03/08/2026
Solidarietà al Flip - Festival della Letteratura Indipendente Pomigliano d'Arco, il Festival della Letteratura Indipendente di Pomigliano D’Arco, che si è visto presentare un ricatto in piena regola dal Sindaco di Pomigliano, Lello Russo: cacciare una degli organizzatori del Festival o vedersi negati i fondi (già deliberati dal Comune) e ritrovarsi la polizia municipale sul posto.
Che un disaccordo personale con il Sindaco, che si lamenta che una persona abbia “parlato male” di lui, diventi la ragione di scelte pubbliche odiose come questa, arrivando a chiedere la cacciata di chi ha offeso il primo cittadino, è inaccettabile. Ed è inaccettabile che si usi l’amministrazione come un sistema personale per regolare i propri conti. In più, lascia increduli la convinzione di Russo di poter non solo minacciare gli organizzatori del Flip, ma di poterlo fare impunemente, nel silenzio generale.
Il Flip è un Festival vitale e con una programmazione di altissimo livello, che quest’anno avrebbe portato a Pomigliano Irvine Welsh e Alessandro Baricco, per dire solo due nomi. E con un programma tutto dedicato ai bambini, con la presenza della Libreria Mio Nonno è Michelangelo, premiata quest’anno dall’Associazione Italiana Editori e da ANDERSEN come migliore fra le librerie per bambini e ragazzi.
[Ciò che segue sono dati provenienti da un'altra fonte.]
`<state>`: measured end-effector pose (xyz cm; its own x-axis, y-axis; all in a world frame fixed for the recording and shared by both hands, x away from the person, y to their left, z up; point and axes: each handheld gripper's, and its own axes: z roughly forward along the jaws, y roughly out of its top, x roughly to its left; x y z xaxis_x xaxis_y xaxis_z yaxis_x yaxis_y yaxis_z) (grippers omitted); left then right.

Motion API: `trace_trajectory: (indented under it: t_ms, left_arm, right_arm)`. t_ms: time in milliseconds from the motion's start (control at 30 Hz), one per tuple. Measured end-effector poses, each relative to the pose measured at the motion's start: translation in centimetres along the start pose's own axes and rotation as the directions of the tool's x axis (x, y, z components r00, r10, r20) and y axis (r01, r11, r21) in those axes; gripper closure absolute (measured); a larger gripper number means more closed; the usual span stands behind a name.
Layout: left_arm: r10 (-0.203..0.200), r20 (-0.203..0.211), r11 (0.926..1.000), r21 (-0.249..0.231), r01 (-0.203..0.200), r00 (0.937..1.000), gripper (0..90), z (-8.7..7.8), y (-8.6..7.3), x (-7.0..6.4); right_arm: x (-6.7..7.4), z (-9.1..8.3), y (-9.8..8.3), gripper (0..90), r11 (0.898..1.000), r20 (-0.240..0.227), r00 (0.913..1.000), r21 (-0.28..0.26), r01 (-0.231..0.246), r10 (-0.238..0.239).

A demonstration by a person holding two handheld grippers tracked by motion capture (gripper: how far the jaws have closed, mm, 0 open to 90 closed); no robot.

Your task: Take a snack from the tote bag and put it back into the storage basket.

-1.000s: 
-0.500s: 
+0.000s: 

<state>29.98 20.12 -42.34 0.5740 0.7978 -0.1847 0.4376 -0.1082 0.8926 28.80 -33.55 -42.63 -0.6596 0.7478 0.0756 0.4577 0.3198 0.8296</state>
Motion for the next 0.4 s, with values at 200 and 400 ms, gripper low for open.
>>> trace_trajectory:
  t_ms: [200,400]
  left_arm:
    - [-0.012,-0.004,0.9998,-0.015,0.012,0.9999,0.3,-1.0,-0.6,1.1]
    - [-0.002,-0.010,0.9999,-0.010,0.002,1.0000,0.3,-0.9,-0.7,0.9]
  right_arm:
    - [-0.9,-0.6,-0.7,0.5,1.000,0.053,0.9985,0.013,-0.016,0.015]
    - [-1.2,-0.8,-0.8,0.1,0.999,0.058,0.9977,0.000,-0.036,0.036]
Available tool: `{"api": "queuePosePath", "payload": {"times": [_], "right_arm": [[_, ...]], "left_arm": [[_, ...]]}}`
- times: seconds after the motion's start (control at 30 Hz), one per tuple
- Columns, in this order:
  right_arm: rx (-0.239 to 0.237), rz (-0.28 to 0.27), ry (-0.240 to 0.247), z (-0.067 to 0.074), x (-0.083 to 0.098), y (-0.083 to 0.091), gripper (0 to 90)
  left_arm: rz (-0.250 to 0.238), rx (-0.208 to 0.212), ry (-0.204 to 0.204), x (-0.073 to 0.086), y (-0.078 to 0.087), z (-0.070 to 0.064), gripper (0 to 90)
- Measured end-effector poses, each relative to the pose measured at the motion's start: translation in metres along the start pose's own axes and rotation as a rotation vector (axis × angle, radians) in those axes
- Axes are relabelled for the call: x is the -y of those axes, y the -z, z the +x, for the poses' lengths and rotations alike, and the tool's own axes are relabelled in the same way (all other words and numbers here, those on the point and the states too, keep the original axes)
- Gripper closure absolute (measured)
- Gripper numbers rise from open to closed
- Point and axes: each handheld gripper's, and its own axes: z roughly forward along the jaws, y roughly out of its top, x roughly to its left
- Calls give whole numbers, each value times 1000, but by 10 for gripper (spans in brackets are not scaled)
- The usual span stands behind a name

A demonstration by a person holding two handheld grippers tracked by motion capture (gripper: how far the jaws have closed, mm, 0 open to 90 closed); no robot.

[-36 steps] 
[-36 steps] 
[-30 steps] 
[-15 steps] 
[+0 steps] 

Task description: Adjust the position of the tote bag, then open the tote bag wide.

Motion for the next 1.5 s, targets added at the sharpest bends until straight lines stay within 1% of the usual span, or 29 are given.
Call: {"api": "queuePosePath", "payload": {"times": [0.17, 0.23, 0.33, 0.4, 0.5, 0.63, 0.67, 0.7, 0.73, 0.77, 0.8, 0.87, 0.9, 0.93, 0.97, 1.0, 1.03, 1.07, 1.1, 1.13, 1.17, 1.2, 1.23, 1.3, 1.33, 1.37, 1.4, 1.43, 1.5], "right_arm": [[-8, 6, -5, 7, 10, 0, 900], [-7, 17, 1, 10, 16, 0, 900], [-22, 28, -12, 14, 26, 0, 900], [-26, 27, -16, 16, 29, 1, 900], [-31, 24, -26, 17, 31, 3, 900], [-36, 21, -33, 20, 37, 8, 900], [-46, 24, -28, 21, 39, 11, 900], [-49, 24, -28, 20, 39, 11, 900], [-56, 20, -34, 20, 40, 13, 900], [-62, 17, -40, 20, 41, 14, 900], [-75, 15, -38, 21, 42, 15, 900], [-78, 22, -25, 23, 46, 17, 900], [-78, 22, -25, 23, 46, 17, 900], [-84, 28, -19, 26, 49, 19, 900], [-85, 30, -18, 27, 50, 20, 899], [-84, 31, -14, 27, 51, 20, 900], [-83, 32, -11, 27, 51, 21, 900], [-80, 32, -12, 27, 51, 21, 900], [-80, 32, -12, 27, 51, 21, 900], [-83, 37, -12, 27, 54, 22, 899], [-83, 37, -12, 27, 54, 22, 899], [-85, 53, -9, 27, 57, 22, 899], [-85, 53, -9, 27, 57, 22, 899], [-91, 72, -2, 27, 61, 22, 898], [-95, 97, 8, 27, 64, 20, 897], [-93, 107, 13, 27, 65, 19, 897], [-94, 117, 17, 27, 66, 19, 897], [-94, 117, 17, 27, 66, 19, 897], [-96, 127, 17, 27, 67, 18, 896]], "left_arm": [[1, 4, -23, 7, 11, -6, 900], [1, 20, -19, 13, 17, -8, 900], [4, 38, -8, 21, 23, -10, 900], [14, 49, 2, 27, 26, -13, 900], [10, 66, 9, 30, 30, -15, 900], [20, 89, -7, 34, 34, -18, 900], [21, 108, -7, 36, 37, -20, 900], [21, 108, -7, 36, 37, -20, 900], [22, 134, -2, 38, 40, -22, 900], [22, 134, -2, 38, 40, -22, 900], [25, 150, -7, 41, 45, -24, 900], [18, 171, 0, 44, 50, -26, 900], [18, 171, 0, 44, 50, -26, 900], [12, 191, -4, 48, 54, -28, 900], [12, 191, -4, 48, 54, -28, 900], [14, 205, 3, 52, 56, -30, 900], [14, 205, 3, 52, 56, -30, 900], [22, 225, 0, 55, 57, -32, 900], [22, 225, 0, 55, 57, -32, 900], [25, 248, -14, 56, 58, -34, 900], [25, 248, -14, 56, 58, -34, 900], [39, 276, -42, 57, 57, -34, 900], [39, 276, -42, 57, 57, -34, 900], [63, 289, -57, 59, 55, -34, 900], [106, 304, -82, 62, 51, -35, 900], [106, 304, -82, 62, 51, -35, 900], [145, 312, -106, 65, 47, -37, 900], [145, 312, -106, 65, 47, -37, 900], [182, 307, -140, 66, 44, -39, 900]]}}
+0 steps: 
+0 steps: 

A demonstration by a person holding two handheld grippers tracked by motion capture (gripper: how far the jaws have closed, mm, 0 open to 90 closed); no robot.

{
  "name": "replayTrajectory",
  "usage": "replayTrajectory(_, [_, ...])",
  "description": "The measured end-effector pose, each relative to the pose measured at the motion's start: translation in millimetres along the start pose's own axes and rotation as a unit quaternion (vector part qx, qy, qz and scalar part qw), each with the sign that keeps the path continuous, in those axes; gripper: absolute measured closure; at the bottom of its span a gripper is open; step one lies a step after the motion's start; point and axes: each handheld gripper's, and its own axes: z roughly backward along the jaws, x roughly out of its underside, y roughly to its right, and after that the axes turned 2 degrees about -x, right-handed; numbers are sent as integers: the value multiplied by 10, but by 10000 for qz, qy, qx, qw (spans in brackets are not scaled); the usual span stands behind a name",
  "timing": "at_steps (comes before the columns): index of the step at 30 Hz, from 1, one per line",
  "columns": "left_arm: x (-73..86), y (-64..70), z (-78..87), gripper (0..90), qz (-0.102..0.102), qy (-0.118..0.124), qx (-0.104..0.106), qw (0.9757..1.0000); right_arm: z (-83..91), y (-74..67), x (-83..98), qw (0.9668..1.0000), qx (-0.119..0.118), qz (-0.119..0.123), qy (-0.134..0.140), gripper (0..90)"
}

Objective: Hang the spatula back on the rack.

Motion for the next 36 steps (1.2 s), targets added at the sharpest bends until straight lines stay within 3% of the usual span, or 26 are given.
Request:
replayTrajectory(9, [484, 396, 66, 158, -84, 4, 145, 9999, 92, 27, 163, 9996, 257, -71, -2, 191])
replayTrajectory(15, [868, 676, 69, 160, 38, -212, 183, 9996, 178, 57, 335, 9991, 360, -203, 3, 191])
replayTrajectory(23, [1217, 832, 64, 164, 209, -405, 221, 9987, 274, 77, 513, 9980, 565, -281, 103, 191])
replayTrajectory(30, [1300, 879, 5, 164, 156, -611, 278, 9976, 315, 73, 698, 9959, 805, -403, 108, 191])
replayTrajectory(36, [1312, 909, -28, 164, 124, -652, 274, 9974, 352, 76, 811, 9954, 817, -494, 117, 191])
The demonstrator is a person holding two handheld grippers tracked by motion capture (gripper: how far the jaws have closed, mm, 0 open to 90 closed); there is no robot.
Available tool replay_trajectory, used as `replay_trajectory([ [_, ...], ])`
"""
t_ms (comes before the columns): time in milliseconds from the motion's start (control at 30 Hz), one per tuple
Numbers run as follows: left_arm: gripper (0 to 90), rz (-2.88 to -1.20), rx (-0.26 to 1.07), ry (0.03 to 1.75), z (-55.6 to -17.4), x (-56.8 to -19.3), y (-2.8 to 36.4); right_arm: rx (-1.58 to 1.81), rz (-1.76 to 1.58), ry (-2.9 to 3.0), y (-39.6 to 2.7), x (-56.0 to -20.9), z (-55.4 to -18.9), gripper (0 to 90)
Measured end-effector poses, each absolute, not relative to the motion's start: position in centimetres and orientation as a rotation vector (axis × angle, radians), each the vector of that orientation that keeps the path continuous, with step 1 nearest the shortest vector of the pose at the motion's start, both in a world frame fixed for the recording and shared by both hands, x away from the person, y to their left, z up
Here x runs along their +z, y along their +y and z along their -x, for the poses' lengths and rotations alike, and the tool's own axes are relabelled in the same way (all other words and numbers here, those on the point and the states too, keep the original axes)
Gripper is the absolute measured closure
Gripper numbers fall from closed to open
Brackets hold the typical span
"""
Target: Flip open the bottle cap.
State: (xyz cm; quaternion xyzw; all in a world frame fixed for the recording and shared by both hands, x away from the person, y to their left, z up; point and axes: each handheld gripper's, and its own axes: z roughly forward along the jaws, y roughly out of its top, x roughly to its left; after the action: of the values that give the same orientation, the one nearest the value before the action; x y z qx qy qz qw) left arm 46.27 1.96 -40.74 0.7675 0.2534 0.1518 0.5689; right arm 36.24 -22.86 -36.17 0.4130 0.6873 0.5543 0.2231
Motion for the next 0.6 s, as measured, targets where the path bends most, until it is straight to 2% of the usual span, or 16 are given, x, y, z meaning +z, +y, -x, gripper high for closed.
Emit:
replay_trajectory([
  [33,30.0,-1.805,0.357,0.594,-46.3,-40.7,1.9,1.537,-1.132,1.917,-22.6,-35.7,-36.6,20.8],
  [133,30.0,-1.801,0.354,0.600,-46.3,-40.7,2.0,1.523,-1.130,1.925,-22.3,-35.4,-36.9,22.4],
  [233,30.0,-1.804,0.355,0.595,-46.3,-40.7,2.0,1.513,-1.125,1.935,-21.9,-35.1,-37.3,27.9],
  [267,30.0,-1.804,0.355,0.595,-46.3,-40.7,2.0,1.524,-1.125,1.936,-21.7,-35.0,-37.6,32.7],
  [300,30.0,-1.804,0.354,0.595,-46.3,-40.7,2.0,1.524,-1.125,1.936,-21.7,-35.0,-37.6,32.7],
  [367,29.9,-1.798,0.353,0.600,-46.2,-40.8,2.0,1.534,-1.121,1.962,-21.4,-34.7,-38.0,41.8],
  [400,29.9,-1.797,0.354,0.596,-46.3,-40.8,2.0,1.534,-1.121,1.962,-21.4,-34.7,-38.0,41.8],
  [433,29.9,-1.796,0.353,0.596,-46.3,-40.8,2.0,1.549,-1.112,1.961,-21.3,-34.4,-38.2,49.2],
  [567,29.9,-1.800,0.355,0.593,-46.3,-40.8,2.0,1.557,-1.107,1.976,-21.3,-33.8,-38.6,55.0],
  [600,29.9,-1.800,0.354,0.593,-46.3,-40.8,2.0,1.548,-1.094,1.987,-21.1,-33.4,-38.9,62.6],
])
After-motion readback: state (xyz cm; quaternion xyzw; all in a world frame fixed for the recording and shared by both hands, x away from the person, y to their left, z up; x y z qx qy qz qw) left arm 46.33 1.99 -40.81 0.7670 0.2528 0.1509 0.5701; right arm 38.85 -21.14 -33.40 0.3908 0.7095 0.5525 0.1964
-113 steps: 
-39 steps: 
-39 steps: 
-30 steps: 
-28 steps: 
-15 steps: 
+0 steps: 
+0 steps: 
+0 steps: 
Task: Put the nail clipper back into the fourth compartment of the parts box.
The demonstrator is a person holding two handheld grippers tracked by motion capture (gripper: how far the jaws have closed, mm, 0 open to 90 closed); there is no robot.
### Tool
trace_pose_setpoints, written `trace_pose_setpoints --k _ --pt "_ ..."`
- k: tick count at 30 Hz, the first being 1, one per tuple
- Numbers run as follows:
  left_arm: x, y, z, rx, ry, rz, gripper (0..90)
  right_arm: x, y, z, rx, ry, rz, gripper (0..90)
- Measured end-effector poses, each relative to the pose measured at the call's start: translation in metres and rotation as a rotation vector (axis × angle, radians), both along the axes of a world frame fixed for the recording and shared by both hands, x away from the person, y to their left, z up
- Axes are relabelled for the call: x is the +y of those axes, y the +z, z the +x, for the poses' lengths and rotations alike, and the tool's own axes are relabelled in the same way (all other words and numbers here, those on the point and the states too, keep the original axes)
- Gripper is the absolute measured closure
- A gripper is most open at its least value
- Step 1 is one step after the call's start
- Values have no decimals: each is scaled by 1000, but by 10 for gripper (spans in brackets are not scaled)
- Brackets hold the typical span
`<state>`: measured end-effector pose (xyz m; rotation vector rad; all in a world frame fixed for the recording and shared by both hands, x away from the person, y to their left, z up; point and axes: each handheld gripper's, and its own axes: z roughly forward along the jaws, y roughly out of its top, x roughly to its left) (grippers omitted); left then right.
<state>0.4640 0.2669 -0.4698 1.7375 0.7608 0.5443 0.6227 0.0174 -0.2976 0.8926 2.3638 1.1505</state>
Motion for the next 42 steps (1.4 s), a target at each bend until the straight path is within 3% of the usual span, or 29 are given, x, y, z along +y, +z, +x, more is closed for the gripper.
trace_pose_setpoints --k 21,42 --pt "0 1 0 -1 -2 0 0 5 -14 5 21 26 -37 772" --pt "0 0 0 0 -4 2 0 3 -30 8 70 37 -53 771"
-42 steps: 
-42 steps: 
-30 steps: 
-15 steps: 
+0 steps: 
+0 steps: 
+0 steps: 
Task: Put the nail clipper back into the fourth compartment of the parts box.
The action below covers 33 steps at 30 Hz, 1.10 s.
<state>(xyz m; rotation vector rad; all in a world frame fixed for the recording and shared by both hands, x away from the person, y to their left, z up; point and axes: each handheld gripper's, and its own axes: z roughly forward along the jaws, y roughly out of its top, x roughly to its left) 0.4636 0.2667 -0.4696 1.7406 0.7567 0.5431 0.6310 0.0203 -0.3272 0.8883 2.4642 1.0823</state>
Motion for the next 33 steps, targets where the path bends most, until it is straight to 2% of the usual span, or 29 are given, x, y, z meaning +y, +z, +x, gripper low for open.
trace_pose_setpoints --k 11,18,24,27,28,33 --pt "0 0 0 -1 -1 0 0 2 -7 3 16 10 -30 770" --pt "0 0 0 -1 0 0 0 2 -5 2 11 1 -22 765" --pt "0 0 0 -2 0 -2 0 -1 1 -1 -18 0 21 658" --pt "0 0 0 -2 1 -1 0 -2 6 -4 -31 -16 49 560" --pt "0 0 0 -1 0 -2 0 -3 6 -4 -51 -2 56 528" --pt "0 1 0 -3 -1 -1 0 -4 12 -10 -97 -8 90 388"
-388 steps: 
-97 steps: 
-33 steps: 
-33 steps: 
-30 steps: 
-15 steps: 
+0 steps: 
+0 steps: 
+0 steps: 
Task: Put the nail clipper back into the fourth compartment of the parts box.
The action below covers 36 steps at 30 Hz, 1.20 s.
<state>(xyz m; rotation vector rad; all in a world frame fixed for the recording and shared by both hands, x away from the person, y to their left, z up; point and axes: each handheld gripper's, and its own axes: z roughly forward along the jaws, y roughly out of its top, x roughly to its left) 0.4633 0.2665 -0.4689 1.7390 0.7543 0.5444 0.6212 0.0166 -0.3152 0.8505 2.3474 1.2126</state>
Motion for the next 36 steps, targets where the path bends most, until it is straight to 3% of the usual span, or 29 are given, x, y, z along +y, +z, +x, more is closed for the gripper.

Anche senza tenere conto del valore culturale e di comunità che un evento come questo, ormai pluriennale, porta alla città, cosa che evidentemente al Sindaco non interessa, credeva davvero che nessuno se ne sarebbe accorto?
Il Festival si farà, e con tutti gli organizzatori al loro posto: trasloca a Casalnuovo, nonostante Pomigliano faccia parte del nome stesso della rassegna. Rimane una vicenda avvilente per un’amministrazione che non si rende conto dell’importanza di un evento culturale che mette al centro la lettura indipendente, i libri e la voglia di capire il presente in un momento in cui abbiamo estremo bisogno delle voci e delle riflessioni di autori e autrici, con uno sguardo speciale rivolto ai ragazzi e alle ragazze che sono i cittadini e le cittadine del futuro. Mentre gli spazi di discussione e di confronto si riducono sempre più, mentre la cultura e chi ci lavora sembrano essere vissuti con fastidio e sufficienza, Pomigliano perde per volontà dal suo Sindaco un Festival animato dalle sue librerie e dai suoi librai. Un vero sfregio alla democrazia e alla partecipazione, oltre che a tutte le persone che continuano testardamente a lavorare per la propria città e la propria comunità.